- Born: March 14, 1830 Troy, New York, U.S.
- Died: December 7, 1867 (aged 37) Troy, New York, U.S.
- Education: Troy Polytechnic Institute
- Spouse: Julia Ann Hart ​ ​(m. 1856)​
- Children: 4
- Parent(s): Henry Burden Helen McOuat
- Relatives: I. Townsend Burden (brother) James A. Burden Jr. (nephew) Arthur Scott Burden (nephew) Irvin McDowell (brother-in-law)

= William Fletcher Burden =

American businessman (1830–1867)

William Fletcher Burden (March 14, 1830 - December 7, 1867) was an industrialist born in Troy, New York.

== Early life==
William F. Burden was born March 14, 1830, in Troy, New York, the third son of Henry Burden (1791–1871) and Helen (née McOuat) Burden (1802–1860). His siblings included James Abercrombie Burden Sr. (the father of James A. Burden Jr. and Arthur Scott Burden), Margaret Elizabeth Burden, Helen Burden (who married Gen. Irvin McDowell), Henry James Burden, Peter Abercrombie Burden, Isaiah Townsend Burden, and Jessie Burden.

Burden attended Troy Polytechnic Institute (later known as Rensselaer Polytechnic Institute).

==Career==
William designed the steam derricks, used for unloading coal, at the Burden Iron Works. A wire cable stretched between, on which an iron carriage traveled three hundred feet from the dock to the coal heap, carrying a self-dumping bucket with the capacity to hold a ton of coal. A steam engine hoisted the filled bucket to the cable, along which it traveled to the point where the tilting apparatus overturned its contents upon the pile.

==Personal life==
In 1856, he married Julia Ann Hart (1833–1887), daughter of Hon. Richard P. Hart from Troy. Together, they were the parents of five sons, only three of which survived to adulthood:

- William Fletcher Burden, Jr. (1856–1897), who married Esther "Daisy" (née McCoy) (1855–1928).
- Howard Hart Burden (1857–1926).
- Henry Burden (1861–1861), who died young.
- Henry Burden (1863–1864), who also died young.
- Henry Burden (1866-1937), moved to Cazenovia, NY. Married Julia Radcliffe Hart Burden.

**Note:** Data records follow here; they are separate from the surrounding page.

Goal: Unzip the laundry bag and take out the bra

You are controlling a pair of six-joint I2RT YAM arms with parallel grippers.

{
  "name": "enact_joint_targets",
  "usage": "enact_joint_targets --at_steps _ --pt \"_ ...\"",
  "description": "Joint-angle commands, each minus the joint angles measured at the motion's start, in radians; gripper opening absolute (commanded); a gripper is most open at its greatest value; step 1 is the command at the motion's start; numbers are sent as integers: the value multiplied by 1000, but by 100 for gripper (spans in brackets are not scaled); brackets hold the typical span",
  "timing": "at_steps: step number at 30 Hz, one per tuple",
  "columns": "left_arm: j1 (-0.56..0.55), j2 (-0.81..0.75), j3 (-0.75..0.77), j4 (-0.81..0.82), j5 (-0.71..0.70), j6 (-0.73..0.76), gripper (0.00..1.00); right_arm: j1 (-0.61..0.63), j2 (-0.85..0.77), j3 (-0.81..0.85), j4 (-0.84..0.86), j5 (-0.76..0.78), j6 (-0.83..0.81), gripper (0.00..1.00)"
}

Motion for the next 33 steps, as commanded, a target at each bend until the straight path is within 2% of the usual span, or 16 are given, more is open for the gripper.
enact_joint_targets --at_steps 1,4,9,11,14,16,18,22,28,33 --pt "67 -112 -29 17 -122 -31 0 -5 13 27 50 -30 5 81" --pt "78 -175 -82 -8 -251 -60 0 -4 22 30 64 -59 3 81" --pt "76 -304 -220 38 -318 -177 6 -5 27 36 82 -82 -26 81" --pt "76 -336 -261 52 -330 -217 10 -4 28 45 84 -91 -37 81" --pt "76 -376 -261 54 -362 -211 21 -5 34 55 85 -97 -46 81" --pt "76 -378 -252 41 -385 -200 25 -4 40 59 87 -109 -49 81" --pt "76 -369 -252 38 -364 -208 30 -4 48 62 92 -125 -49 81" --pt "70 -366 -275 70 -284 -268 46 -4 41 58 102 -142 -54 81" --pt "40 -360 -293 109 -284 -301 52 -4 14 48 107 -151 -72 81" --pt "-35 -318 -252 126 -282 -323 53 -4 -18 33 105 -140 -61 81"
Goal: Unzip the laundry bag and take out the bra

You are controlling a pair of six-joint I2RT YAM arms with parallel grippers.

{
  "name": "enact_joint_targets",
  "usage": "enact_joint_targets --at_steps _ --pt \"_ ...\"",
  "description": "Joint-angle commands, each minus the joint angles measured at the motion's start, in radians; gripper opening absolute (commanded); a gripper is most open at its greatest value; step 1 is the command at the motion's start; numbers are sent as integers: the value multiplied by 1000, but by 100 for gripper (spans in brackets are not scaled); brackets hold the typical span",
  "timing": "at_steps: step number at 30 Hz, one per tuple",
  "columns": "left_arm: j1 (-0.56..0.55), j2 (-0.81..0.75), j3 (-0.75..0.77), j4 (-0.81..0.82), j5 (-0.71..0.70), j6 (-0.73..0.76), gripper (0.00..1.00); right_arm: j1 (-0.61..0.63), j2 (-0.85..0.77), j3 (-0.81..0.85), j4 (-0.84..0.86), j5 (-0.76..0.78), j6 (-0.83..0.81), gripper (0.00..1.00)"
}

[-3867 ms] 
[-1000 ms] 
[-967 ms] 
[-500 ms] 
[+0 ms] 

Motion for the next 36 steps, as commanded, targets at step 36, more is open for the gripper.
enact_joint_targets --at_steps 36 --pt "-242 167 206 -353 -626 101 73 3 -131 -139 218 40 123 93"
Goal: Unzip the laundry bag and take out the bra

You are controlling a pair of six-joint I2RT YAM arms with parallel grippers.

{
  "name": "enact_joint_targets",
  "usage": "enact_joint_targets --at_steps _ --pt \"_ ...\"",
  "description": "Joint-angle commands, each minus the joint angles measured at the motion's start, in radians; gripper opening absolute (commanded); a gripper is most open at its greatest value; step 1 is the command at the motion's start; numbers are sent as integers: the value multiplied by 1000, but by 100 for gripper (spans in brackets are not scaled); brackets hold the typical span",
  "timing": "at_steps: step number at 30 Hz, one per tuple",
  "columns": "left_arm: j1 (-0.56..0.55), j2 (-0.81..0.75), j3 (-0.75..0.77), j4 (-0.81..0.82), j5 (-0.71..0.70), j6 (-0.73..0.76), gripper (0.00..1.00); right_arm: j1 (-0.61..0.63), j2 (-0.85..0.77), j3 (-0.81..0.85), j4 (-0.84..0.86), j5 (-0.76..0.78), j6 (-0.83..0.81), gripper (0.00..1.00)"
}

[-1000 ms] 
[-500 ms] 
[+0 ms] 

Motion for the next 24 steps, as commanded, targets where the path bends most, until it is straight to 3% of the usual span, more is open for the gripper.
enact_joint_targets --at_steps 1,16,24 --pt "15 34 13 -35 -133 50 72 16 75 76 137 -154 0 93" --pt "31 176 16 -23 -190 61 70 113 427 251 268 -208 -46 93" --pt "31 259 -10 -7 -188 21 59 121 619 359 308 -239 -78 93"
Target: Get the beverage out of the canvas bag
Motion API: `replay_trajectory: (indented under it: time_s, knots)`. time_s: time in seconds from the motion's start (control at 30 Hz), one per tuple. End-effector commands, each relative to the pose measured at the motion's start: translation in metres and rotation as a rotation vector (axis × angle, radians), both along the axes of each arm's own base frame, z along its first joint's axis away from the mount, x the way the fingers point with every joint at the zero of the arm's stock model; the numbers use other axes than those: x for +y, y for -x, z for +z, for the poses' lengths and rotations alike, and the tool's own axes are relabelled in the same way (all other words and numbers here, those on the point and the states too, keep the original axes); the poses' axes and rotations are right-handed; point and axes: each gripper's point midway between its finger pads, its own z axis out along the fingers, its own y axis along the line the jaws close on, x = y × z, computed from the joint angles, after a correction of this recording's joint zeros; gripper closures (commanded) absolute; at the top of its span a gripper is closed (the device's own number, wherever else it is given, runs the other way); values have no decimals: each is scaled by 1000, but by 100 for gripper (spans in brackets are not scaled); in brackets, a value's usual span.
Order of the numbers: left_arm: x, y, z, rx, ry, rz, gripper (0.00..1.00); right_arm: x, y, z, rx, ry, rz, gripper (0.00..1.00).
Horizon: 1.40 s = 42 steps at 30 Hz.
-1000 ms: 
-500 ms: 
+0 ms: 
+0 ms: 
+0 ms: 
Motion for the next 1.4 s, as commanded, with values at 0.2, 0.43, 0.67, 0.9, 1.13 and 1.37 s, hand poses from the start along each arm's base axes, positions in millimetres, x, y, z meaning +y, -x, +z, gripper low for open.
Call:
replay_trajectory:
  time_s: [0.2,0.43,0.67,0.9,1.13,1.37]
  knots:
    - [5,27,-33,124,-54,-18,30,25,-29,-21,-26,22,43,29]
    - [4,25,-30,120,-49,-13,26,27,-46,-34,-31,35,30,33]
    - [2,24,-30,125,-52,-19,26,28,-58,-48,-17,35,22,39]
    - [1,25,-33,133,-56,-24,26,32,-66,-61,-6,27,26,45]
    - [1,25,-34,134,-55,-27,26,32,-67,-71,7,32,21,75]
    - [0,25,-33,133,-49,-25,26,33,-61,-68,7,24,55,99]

Burden died in Troy on December 7, 1867, at the age of thirty-seven, and was interred in the family vault in the Albany Rural Cemetery. After his death, the iron works were inherited by his nephew, James A. Burden Jr. A memorial plaque dedicated to William Fletcher Burden is in the Woodside Church, Troy, New York.